Too many games are full of issues that i can save money on and also not ruin my experience playing a game i looked forward to.

To me its just not worth playing an unfinished game as the difference between the patched version and new version is night and day.
 
Spot on. Look at cyberpunk 2077. Biggest release in decades and it was a disaster.

I cant think of one reason to get a game on release anymore unless you truly love being a beta tester. Which people actually pay for these days.

Cyberpunk is the perfect example, feel sorry for the people who paid full price for a game that will never run as it should (nevermind all the bugs) digitally and cannot get a refund.

Both these posts seem to be pinning for "the good old days" that never really existed.
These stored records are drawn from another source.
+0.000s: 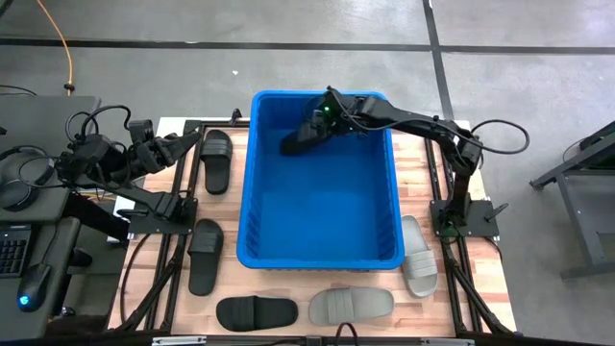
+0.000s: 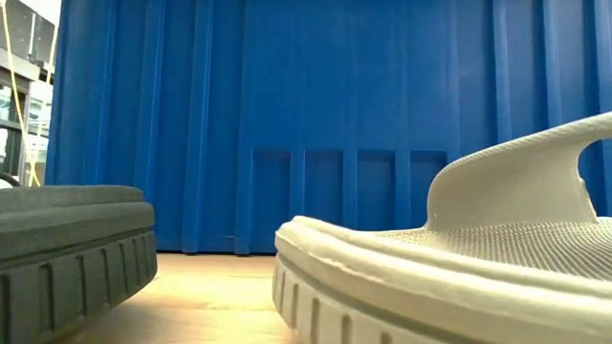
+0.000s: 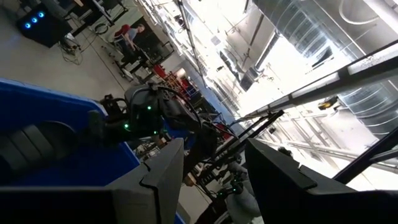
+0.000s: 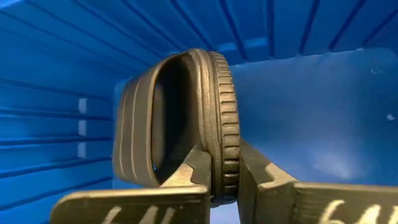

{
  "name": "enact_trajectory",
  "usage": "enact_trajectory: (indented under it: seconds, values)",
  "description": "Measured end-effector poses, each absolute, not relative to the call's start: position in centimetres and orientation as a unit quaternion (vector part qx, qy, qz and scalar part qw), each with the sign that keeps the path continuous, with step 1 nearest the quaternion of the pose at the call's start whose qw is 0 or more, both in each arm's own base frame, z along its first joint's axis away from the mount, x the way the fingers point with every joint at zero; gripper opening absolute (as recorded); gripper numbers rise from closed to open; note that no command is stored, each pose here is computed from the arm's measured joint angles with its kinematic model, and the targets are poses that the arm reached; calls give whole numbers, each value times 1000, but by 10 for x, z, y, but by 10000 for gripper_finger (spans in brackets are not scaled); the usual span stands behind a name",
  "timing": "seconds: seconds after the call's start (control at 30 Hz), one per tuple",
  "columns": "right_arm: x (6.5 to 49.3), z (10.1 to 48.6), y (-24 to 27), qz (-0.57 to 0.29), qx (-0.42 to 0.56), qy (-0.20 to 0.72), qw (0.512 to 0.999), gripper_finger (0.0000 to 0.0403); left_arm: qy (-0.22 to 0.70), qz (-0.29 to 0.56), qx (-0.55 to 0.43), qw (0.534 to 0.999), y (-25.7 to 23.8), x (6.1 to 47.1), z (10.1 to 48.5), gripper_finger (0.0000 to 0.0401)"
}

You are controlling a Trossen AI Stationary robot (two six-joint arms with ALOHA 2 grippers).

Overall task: Pick and place slides into bin
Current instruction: Put the black slipper into the bin

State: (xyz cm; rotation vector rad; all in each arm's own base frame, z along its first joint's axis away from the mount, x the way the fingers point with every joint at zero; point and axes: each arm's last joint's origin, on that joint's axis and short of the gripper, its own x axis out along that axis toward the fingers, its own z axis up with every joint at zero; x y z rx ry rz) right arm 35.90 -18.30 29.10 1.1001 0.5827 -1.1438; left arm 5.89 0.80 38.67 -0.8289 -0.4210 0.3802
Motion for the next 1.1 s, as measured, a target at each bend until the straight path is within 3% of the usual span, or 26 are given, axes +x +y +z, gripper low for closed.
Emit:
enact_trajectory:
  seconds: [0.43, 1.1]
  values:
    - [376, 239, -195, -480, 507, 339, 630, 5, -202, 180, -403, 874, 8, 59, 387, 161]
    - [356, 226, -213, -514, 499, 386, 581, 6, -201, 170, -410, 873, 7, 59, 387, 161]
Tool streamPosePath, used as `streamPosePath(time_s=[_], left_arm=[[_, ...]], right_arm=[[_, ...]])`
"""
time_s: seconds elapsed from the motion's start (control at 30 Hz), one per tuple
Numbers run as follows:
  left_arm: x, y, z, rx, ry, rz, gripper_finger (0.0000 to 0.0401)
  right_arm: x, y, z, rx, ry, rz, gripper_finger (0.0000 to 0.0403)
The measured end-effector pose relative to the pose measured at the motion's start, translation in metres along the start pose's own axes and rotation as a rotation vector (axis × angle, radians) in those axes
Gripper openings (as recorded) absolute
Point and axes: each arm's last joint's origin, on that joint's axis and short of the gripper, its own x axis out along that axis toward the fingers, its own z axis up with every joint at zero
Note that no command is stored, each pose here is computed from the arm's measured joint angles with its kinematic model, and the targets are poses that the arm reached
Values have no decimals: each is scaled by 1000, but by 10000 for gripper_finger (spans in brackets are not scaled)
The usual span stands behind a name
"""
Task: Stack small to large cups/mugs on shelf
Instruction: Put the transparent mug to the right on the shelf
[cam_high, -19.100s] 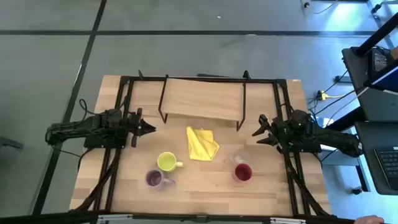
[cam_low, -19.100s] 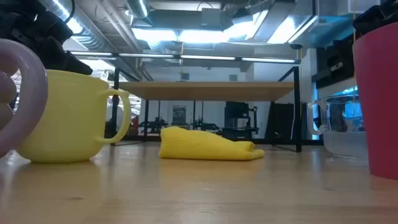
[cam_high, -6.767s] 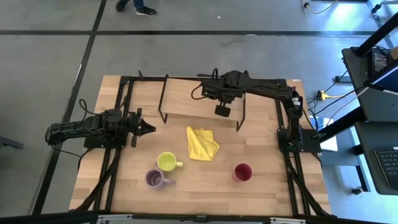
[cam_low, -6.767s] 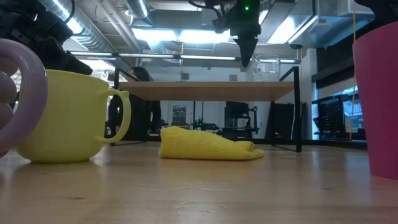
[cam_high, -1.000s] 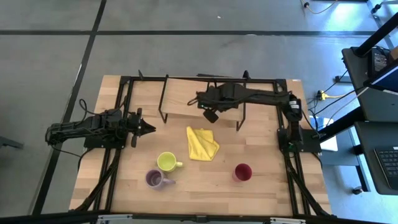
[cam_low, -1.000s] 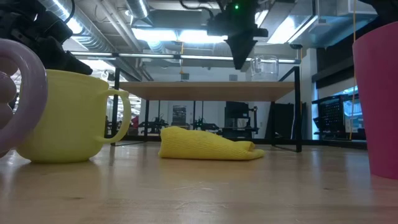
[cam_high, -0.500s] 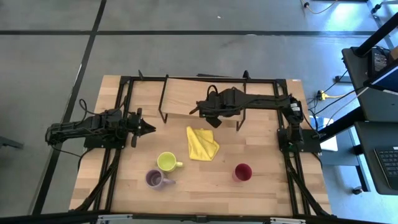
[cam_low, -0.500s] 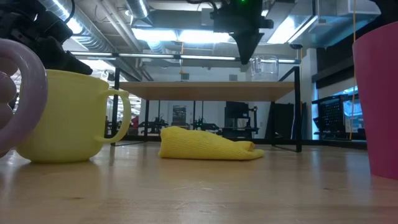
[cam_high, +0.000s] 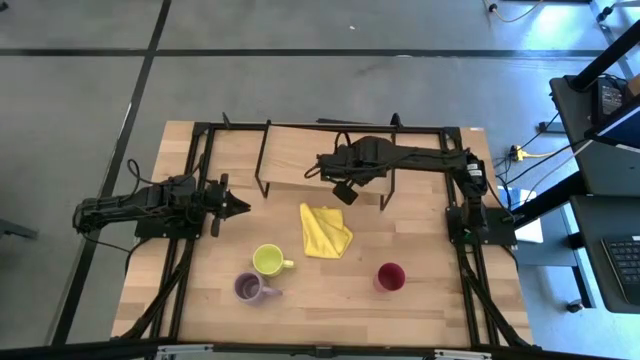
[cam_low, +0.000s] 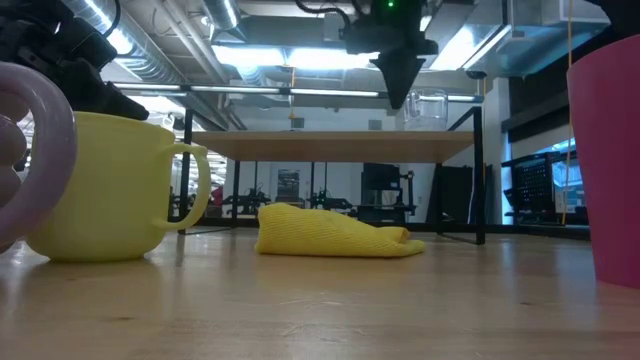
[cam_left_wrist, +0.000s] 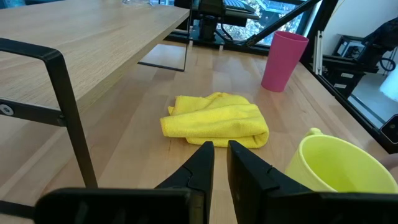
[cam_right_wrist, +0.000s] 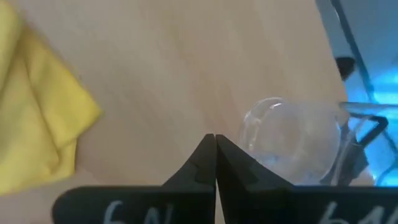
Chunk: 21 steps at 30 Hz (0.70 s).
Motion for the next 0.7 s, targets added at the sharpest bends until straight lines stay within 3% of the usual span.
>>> streamPosePath(time_s=[0.27,0.47,0.7], left_arm=[[0,0,0,0,0,0,39],[0,0,0,0,0,0,39],[0,0,0,0,0,0,39]], right_arm=[[6,-12,6,-252,51,77,4],[7,-16,9,-565,6,-60,13],[6,-21,13,-629,-11,-82,15]])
There have always been games released in buggy unfinished states, thing is though, just like every other media form people really only remember the really good and the exceptionally bad. Everything else gets lost in the wasteland known as the forgotten past. At least now if a game has a bug you can get a patch instead of having to buy a newer version of it (looking at you Gran Turismo 2).

The released quality was far higher back in the day not to mention these days you sometimes need a patch to fix the patch.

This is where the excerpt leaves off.